Cardio
For a healthy heart, lungs and muscles, it is important to get in regular cardio workouts. These will also improve your overall fitness level. Combined with a balanced diet, you’ll be on the right track to maintaining a healthy weight as well. You should aim for 150 minutes of moderate-intensity cardio training per week. Adjust the intensity of your exercise depending on your personal goals, your motivation and the level of fitness you want to achieve.
Recommended classes: Bounce, CORE DE FORCE, Spin, STRONG by Zumba, Zumba.
Strength
Strength training involves moving your muscles against some form of resistance. Regular strength training will help you to improve your strength/posture/balance and keep your bones/blood pressure healthy. You should aim for 2-3 strength training sessions per week to work all the major muscles in your body. If you haven’t done this type of exercise before, please ask your instructor for advice so they can help you with proper form which will prevent injury.

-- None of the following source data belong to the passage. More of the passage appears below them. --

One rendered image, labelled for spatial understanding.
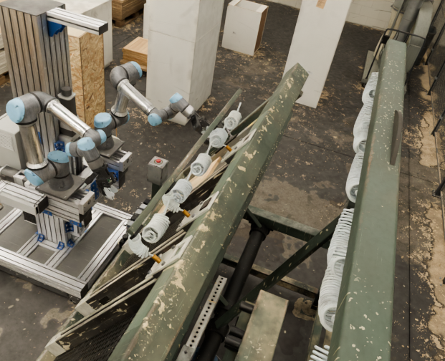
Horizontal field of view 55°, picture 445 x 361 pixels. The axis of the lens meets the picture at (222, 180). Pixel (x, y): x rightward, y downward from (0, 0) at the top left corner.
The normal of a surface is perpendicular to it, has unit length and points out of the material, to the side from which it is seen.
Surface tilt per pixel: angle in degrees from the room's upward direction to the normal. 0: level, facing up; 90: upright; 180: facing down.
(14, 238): 0
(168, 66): 90
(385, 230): 0
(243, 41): 90
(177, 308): 32
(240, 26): 90
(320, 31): 90
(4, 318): 0
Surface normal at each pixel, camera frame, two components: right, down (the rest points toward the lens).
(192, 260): 0.62, -0.47
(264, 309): 0.15, -0.76
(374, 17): -0.33, 0.57

Recommended classes: Boot Camp, Butt & Gut, Circuit, Weights.
Flexibility
Flexible muscles allow you to keep mobile and active which is important to improve your range of motion. Besides helping you relax and improving your balance, flexibility exercises can assist with lower back pain, high blood pressure, anxiety and depression. You should aim for 3-4 flexibility sessions per week to stretch all the major muscles in your upper and lower body. This type of exercise shouldn’t hurt, so if it does, it could be a sign you have injured yourself. Remember to be careful and take things gradually.
Recommended classes: JOGA, Yoga.
The main point is this – cardio training is good for your heart, strength training is good for your bones and muscles and flexibility training is good for everything in between! Each type of exercise serves a different purpose, and altogether, they are key to your optimal health and well-being!